Eaton v. Indiana Department of Corrections, No. 10-3214 (7th Cir. Sept. 9, 2011)

| Sep 9, 2011 | Daily Developments in EEO Law |

For the second time in two weeks, the Seventh Circuit reverses summary judgment in a Title VII case where the employee alleged discriminatory discipline. The court finds that similar, if not identical, disciplinary violations were comparable enough to make out a prima facie case of discrimination. The court also reminds us of a simple, though easily-overlooked, principle: that a factual distinction proffered to defeat a “similarly situated” holding at the prima facie stage is immaterial if there is no evidence that the employer actually relied on that reason at the time decisions were made.

Eaton v. Indiana Department of Corrections, No. 10-3214 (7th Cir. Sept. 9, 2011): Eaton, a correctional officer, claims that she was terminated on account of sex. She suffered from a degenerative back condition that made long shifts and overtime difficult to manage, and she was accommodated for a while by being assigned control room duty. But in 2008, the tide turned:

“On March 12, 2008, Eaton was assigned to watch tour duty in Unit E-16, which she called ‘the worst unit a correction[al] officer can work.’ When Eaton repeatedly refused the E-16 assignment, stating both that she physically could not do the job and that it violated her medical restrictions, her supervisor, Lieutenant Bensheimer, asked for her belt and badge.”

She was not permitted to return to work after that, despite making an effort to return to the next shift.

Eaton brought suit under Title VII, the ADA and the FMLA; lost all of the claims on summary judgment; and appealed only the Title VII claims. The district court held that Eaton failed to identify a similarly-situated, male employee who was treated better. Eaton had cited a male comparator named Curtis who had not been terminated under what she claimed to be similar circumstances.

The Seventh Circuit reverses. It begins by noting the curious fact that the prison shifted its story in the course of the litigation. It repeatedly argued in the district court that Eaton refused an assignment and quit, but argued “for the first time on appeal that it fired Eaton based on her disciplinary history and her refusal of an assignment, and further claims that differences between Eaton’s and Curtis’s disciplinary history prevent Curtis from being an appropriate comparator.”

Curtis answered to the same lieutenant at Eaton, and like Eaton refused an assignment to a new unit. When asked to turn in his belt and badge, “Curtis became angry, told Bensheimer that he quit, and left the facility.
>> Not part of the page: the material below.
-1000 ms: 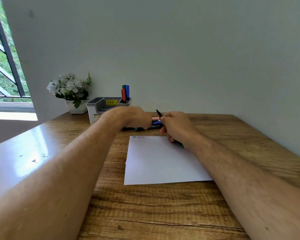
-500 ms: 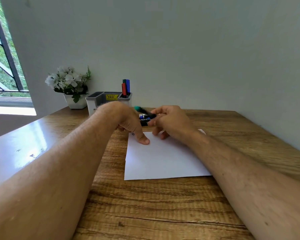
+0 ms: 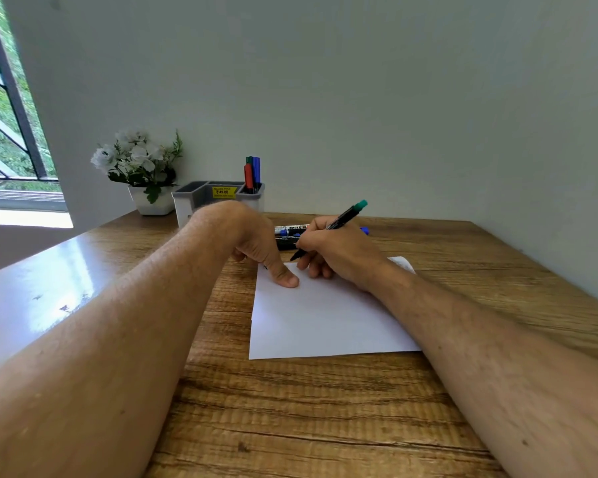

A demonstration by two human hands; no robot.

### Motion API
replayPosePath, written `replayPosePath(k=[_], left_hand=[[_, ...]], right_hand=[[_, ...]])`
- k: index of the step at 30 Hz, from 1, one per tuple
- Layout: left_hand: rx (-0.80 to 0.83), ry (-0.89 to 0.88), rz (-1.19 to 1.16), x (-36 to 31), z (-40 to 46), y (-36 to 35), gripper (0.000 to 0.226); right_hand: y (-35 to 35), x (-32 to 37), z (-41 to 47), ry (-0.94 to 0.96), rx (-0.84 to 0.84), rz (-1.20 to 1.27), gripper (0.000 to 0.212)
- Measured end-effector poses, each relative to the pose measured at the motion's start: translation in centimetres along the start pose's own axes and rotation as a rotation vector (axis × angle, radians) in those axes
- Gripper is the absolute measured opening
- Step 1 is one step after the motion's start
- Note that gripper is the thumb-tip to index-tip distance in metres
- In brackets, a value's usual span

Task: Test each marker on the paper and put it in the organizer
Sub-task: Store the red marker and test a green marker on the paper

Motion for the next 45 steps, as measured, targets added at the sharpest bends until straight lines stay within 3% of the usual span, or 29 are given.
replayPosePath(k=[8,12,15,24,30,41,45], left_hand=[[-0.002,-0.001,0.015,-0.3,-0.2,0.0,0.126],[-0.002,0.008,0.007,-0.2,0.0,-0.1,0.112],[-0.008,0.011,0.0,-0.1,0.3,-0.1,0.105],[0.008,-0.005,-0.001,-0.2,0.1,-0.1,0.115],[-0.011,-0.005,-0.029,0.0,0.5,-0.2,0.103],[0.0,-0.02,-0.052,0.2,1.2,-0.3,0.107],[0.002,-0.058,-0.054,0.2,1.3,-0.3,0.094]], right_hand=[[0.1,-0.2,0.5,0.08,-0.103,-0.173,0.022],[0.0,-0.2,0.5,0.062,-0.103,-0.219,0.02],[0.0,-0.1,0.6,0.032,-0.074,-0.196,0.016],[0.0,-0.2,0.6,0.037,-0.107,-0.198,0.018],[-0.1,-0.1,0.5,0.047,-0.077,-0.199,0.018],[0.1,-0.2,0.6,0.054,-0.176,-0.203,0.018],[0.2,-0.2,0.6,0.043,-0.171,-0.207,0.022]])
Point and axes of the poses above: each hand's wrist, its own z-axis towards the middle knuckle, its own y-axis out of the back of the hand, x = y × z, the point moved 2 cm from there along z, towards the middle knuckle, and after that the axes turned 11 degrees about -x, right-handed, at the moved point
Curtis returned to work about forty-five minutes later, and Bensheimer permitted him to return to his preferred assignment without any discipline.” The Seventh Circuit held that the district court erred in crediting the prison’s legal argument that the two situations were not comparable:

“While their situations are not identical, we cannot say that, as a matter of law, Eaton’s conduct was more blameworthy than Curtis’s. If anything, Eaton’s conduct could be viewed as less deserving of termination, as she made clear that she did not want to quit and it is undisputed in this record that she refused the new assignment based on her physical limitations and medical restrictions.”
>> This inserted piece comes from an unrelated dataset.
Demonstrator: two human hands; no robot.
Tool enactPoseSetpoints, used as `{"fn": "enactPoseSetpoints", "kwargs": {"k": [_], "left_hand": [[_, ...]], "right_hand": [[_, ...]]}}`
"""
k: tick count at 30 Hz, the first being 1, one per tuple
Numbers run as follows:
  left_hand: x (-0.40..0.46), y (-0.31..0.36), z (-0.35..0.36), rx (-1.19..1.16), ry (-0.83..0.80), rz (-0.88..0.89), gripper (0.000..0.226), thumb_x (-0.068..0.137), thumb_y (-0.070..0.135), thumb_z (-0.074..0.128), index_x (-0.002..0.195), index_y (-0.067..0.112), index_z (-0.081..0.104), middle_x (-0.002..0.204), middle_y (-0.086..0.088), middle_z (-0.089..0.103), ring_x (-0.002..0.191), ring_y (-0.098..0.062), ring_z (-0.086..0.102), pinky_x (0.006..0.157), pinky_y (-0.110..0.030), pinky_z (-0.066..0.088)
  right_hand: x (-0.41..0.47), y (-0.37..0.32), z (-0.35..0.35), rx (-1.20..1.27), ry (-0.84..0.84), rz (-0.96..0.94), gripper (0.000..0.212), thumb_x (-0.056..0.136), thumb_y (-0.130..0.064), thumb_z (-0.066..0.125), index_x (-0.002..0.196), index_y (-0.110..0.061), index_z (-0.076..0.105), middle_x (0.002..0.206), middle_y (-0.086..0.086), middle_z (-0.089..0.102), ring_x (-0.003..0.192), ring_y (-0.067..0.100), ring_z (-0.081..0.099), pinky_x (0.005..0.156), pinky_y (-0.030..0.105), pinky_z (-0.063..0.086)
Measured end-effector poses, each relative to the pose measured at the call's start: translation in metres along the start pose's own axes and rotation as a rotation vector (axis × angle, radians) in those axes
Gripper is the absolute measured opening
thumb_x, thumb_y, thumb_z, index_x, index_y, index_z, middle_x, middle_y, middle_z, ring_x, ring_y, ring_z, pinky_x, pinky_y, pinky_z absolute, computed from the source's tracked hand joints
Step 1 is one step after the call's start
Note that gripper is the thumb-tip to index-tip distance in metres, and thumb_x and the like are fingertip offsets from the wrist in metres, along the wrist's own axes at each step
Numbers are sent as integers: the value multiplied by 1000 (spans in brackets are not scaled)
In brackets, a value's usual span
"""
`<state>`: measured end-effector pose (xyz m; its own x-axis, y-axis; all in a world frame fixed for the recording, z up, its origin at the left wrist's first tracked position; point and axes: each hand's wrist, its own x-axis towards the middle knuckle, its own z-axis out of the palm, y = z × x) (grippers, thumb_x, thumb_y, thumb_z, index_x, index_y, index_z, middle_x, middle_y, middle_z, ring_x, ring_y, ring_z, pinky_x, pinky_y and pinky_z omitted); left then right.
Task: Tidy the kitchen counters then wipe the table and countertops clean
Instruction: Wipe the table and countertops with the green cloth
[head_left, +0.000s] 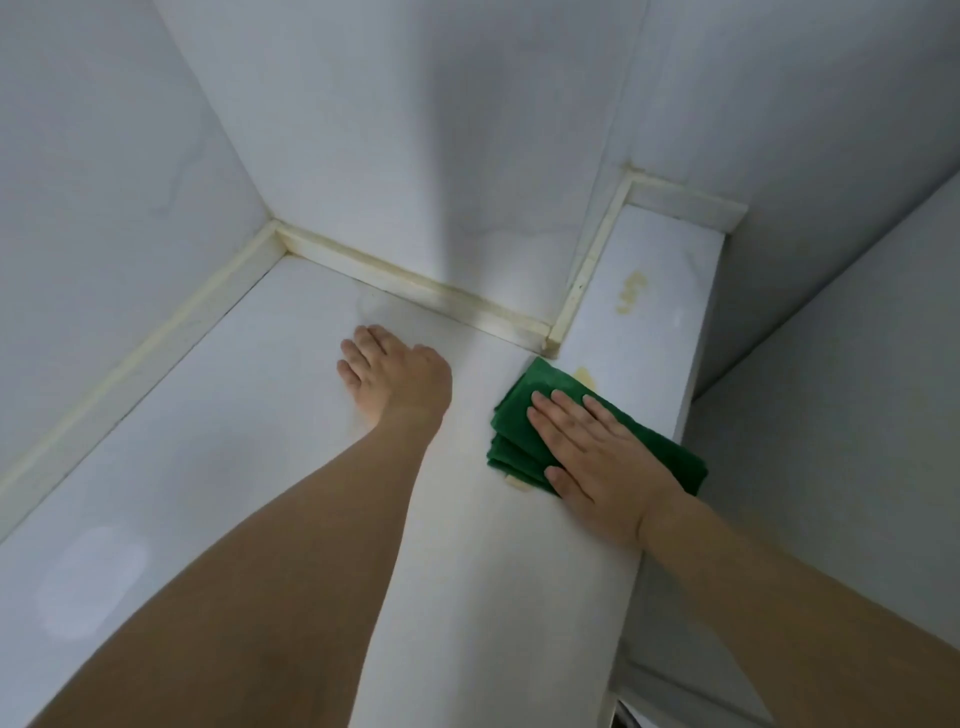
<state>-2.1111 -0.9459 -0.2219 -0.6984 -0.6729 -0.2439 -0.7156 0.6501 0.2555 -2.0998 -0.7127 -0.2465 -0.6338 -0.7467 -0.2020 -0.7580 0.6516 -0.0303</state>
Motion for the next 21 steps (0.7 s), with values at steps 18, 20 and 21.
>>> {"fn": "enactPoseSetpoints", "kwargs": {"k": [18,20,21], "left_hand": [[33,40,36,90,95,-147,77,98,45,17,151,-7,-7,162,-21,-8,149,-37,-10,121,-48,-5],[32,39,36,86,96,-149,78,98,45,18,151,-7,-6,162,-21,-7,149,-38,-9,121,-48,-4],[32,40,35,82,98,-145,78,98,44,18,151,-7,-6,162,-21,-6,149,-38,-8,121,-48,-4]], "right_hand": [[29,15,-4,75,25,-3,61,100,-43,9,154,-16,3,162,-1,-2,148,15,-6,117,37,-4],[12,15,2,60,35,59,60,101,-43,12,154,-14,12,161,1,8,149,17,5,116,38,4],[5,14,4,56,40,107,60,101,-42,15,153,-13,17,161,1,12,148,18,9,115,39,7]]}}
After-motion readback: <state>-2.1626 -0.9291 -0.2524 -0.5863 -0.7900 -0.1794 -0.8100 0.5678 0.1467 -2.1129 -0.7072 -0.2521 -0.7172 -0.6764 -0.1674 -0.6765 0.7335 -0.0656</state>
Citing its prior decision, Humphries v. CBOCS West, Inc., 474 F.3d 387 (7th Cir. 2007), the panel holds that whether Curtis was comparable was for a jury to decide:

“Eaton’s refusal of a work assignment was similar enough to Curtis’s refusal that a reasonable factfinder could determine that they were similarly situated. As in Humphries, Eaton was not required to show that Curtis’s refusal to work was identical to hers. See Humphries, 474 F.3d at 406. Eaton and Curtis both refused a work assignment from the same supervisor and left the facility. Both returned to work or attempted to return to work promptly or when instructed to do so by their supervisor. And as noted, Eaton’s behavior reasonably could be viewed as less culpable than Curtis’s. Under the flexible, common-sense standard described in Humphries, there is more than enough similarity on this point to allow the matter to proceed to a jury.”

The district court also credited the prison’s argument that Eaton had a past history of discipline for absenteeism, while Curtis did not. But the panel finds this distinction irrelevant where – as here – the employer did not actually weigh that factor at the time of the decisions:

“A characteristic that distinguishes two employees, regardless of its significance when objectively considered, does not render the employees non-comparable if the employer never considered that characteristic. The purpose of the similarly situated requirement is to provide a basis for a judgment about the fairness of the employer’s decision. Factors never considered by the employer cannot provide any insight as to whether the employer’s decision was motivated by discriminatory intent.”

The Seventh Circuit remands the case with the issue of pretext unresolved. “Although the parties argue the issue of pretext, the district court did not decide that issue, and the record below – containing no evidence of who made the decision to terminate Eaton or why – does not permit the issue of pretext to be resolved by this court.”